フジテレビのこれまでの対応について、企業法務に詳しい中村健三弁護士は「後手後手にまわっている上、付け焼刃の対応になっている。港社長、嘉納会長の辞任だけでは不十分であり、不適切な対応が続けば、経営陣刷新に向けた流れがさらに加速する」と批判する。中村弁護士に詳しく聞いた。
●「不適切な対応が続けば、経営陣刷新に向けた流れがさらに加速」
中村弁護士は27日の記者会見について、次のように指摘する。
「フジテレビは嘉納会長と港社長の辞任を発表しました。
フジ・メディアHDの大株主のダルトンは、以前から87歳の日枝久相談役が40年以上も取締役を務めて長期支配をしているというガバナンスの問題を指摘しています。

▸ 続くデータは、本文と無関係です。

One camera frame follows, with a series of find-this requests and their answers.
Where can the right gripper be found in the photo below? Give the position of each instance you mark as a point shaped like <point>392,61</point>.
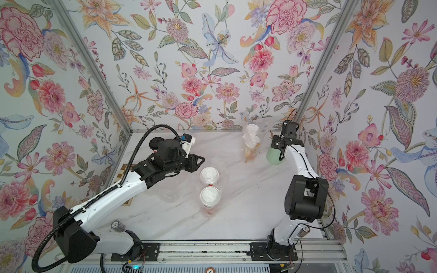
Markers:
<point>276,140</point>

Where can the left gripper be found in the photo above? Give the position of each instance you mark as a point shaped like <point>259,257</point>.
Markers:
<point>192,161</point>

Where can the white lid red cup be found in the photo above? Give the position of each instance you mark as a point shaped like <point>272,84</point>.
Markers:
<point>209,176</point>
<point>210,198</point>

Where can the white lid beige cup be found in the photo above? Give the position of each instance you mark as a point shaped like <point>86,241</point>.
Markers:
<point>251,146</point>

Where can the clear plastic carrier bag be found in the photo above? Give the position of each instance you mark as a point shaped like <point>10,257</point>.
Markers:
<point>264,125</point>

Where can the white lid floral cup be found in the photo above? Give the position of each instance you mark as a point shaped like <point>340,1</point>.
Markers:
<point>252,129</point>

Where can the white lid red back cup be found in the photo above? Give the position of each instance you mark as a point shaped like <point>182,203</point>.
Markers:
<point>210,198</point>

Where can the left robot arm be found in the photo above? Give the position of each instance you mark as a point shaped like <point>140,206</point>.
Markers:
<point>78,236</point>

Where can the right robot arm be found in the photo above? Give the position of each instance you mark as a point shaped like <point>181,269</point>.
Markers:
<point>304,203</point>

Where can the green cup holder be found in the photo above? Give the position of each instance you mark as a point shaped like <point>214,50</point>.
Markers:
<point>273,156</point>

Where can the black lid red cup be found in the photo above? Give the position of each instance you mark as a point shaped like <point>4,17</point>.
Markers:
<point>153,144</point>

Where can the wooden chessboard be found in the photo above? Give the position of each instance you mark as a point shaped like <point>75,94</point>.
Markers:
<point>126,179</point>

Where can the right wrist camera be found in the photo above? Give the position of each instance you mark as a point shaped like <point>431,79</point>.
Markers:
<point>289,129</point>

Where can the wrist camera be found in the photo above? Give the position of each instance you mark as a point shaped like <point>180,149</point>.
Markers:
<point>187,141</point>
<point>289,129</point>

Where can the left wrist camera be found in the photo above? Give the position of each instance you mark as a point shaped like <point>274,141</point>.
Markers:
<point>187,141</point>

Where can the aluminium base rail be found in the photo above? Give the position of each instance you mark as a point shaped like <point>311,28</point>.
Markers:
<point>241,251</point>

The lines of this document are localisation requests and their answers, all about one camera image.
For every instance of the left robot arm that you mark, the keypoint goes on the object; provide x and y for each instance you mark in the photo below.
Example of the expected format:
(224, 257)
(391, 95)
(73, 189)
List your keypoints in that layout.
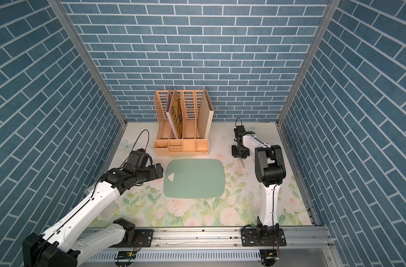
(61, 245)

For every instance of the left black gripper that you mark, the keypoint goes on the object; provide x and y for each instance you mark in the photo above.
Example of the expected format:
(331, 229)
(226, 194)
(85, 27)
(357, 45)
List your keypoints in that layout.
(154, 174)

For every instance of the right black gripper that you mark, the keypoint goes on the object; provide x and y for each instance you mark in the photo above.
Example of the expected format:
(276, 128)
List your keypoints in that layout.
(235, 154)

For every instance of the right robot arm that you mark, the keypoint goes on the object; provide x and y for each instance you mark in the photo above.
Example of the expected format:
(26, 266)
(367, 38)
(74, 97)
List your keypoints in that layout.
(270, 171)

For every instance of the aluminium mounting rail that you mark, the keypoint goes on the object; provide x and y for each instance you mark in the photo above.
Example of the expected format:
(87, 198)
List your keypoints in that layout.
(308, 246)

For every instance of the book in organizer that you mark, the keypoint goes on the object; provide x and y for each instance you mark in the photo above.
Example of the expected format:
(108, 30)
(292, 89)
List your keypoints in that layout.
(174, 114)

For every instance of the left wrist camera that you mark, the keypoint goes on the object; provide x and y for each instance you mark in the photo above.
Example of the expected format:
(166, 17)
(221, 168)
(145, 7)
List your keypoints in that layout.
(138, 159)

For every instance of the wooden file organizer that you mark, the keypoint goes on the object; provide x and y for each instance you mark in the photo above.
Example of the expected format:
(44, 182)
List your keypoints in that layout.
(197, 115)

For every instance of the green cutting board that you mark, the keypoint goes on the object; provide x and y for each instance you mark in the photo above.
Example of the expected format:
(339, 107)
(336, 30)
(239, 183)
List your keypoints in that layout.
(194, 179)

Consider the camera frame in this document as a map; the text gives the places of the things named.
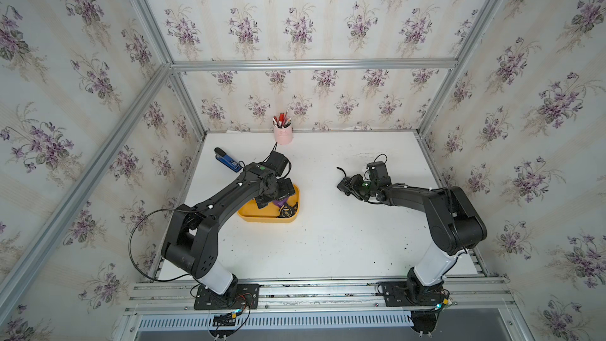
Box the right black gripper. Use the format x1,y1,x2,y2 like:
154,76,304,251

しかし27日の会見には、日枝相談役は出席せず、取締役の辞任もしませんでした。日枝氏に関する質問については、経営陣は企業風土に対する日枝氏の影響力を認めながらも、言葉を濁すような回答が続きました。
会長・社長辞任後も、日枝氏の影響を排除し、体制が刷新できたという印象はありません。フジテレビ側が本気でガバナンスに取り組む姿勢を示すためには、日枝氏からの説明や日枝氏の進退についての対応が求められるでしょう。このまま、不適切な対応が続けば、経営陣刷新に向けた流れがさらに加速すると考えます」
さらにトラブル発覚後の対応にも問題があったという。
「フジテレビがこれまで明らかにした話からは、本件トラブル発覚後に社長ら限られたメンバーのみで対応しており、コンプライアンス推進室への共有などの然るべき対応しなかったとことがうかがわれます。『特殊な案件』であることを理由としていますが、その特殊性や判断の過程も不明確でした。
経営陣のコンプライアンス意識が欠如し、ガバナンスが機能していなかったように思います。これら対応の経緯や原因についても、第三者委員会の調査で明らかにする必要があると考えます。

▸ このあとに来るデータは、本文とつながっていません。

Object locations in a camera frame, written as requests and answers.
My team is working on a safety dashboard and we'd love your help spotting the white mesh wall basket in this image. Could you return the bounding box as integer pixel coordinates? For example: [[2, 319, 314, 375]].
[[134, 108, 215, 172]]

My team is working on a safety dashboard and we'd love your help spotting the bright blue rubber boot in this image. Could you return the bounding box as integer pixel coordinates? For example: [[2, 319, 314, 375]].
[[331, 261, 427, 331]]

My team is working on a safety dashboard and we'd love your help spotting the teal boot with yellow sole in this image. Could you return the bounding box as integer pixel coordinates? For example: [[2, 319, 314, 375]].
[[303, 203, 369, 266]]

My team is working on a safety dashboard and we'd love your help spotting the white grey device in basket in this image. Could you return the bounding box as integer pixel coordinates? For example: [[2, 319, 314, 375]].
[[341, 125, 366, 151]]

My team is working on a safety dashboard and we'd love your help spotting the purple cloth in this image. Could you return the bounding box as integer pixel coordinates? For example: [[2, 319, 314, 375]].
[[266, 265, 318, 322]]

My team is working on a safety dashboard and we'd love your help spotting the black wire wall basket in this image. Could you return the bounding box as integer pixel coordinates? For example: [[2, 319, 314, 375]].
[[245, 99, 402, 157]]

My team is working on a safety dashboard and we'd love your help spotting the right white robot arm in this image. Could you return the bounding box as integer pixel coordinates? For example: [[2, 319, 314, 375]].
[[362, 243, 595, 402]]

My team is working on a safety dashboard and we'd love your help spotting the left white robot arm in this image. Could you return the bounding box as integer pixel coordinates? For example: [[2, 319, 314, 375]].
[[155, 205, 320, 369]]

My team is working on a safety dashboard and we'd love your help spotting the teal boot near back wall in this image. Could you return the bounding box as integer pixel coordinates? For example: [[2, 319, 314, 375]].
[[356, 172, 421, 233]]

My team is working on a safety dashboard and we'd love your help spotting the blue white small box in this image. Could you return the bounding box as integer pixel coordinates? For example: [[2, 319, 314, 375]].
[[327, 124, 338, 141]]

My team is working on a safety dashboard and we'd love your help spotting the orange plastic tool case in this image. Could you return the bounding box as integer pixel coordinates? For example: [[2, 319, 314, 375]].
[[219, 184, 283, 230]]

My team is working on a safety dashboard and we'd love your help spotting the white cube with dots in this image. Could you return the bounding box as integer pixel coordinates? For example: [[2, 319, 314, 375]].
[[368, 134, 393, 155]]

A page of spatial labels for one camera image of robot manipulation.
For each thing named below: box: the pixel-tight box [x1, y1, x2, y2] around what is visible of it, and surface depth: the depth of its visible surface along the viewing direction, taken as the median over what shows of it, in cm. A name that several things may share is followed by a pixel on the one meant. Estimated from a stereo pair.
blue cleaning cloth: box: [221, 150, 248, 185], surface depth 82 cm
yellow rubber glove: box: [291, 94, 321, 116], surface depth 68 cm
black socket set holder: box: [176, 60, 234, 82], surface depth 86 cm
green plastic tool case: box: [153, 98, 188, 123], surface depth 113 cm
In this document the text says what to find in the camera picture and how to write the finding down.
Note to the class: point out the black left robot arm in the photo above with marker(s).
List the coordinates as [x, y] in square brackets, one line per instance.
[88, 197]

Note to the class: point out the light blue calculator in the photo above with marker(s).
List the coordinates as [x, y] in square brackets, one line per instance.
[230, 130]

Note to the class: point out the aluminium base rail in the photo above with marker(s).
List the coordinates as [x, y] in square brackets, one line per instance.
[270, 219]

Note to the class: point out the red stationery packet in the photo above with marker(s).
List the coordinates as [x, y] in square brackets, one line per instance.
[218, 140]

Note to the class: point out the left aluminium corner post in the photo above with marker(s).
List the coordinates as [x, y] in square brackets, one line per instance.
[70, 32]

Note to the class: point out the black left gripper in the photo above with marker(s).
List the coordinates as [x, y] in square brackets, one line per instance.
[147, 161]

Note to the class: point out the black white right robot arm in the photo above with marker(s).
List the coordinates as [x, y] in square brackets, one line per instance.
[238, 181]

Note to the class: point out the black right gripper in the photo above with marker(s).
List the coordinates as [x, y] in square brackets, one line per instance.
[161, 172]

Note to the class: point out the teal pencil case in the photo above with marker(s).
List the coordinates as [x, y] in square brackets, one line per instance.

また会見では、社長はプライバシーを理由として事案詳細については説明を避ける一方で、トラブル関与疑惑のある社員について現時点でも改めて関与を否定しました。
しかし、第三者委員会において事実認定を委ねていることから、安易に関与の否定を繰り返す発言をすべきではなく、当該社員を守ろうとする姿勢が読み取れました。未だに危機管理意識が欠如しているように見えます」
●企業の致命傷は「二発目轟沈の原則」
今後の焦点は、昨日の記者会見でも経営陣が述べたように第三者委員会でどのような調査結果が出るか、だ。

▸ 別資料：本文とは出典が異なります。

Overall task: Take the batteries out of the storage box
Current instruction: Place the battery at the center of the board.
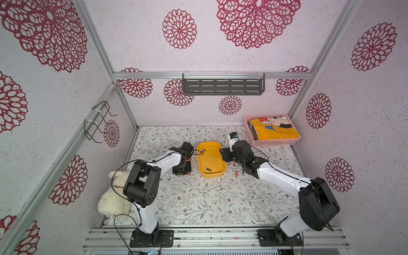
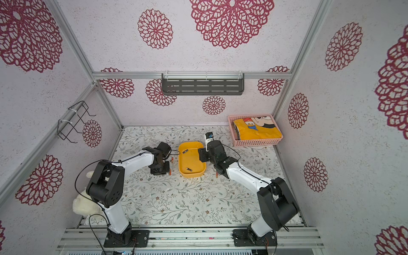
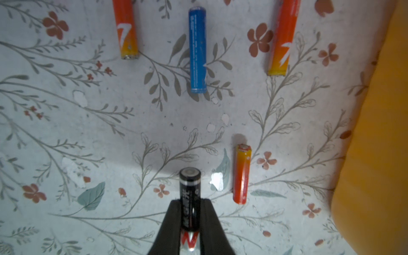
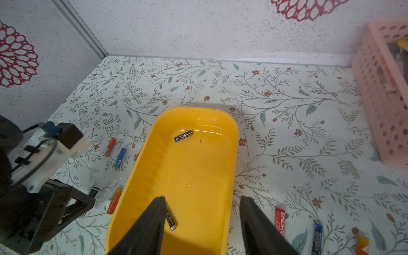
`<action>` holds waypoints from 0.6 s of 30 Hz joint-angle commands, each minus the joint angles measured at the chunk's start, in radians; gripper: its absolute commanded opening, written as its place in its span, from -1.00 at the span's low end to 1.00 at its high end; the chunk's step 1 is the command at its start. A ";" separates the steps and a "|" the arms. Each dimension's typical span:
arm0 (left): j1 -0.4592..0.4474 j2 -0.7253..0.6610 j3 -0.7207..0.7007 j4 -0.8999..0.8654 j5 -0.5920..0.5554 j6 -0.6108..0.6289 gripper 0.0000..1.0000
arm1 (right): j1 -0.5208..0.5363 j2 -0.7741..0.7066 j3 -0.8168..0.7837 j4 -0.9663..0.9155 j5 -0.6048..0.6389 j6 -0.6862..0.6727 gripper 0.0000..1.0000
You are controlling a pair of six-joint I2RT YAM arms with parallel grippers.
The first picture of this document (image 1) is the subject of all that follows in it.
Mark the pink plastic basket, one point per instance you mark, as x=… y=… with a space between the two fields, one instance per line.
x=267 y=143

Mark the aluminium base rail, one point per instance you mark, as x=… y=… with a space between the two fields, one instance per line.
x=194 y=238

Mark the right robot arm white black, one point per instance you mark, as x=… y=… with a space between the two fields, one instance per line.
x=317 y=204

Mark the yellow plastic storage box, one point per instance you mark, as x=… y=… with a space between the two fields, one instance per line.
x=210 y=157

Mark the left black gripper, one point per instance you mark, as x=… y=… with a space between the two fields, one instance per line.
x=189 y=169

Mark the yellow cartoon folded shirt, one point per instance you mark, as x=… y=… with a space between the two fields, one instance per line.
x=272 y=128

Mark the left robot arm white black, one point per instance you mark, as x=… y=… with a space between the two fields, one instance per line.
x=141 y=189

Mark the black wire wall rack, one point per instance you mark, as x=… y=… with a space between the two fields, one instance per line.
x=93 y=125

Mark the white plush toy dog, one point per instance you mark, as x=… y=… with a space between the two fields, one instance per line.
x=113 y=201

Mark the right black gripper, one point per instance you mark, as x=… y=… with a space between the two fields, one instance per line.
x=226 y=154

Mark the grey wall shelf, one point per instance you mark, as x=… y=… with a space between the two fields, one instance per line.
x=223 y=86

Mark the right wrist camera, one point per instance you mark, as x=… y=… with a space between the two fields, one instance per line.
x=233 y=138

第三者委員会をめぐっては、大株主である米投資会社のダルトン・インベストメンツとその関連会社が、フジ・メディア・ホールディングスの取締役会に対し、外部の専門家からなる第三者委員会の設置を強く求める書簡を2度にわたり、送っている。
「フジテレビ側が第三者委員会の設置を決めたのは、この書簡よりも自社の対応への反省の方が理由としては大きかったはずです。
港社長をはじめとする経営陣が1月17日に会見を開きましたが、この時の不誠実な姿勢が導火線となって、トヨタ自動車に端を発する各スポンサーのCM差止め、総務省からの独立性確保による調査要求等の一連の動きがありました。フジテレビ側がようやく日弁連ガイドライン準拠の第三者委員会設置に踏み切ったのは、こうした動きを受けてのもの」
中村弁護士は続けて「フジテレビは、不祥事対応の“地雷”を踏み続けている」とも指摘する。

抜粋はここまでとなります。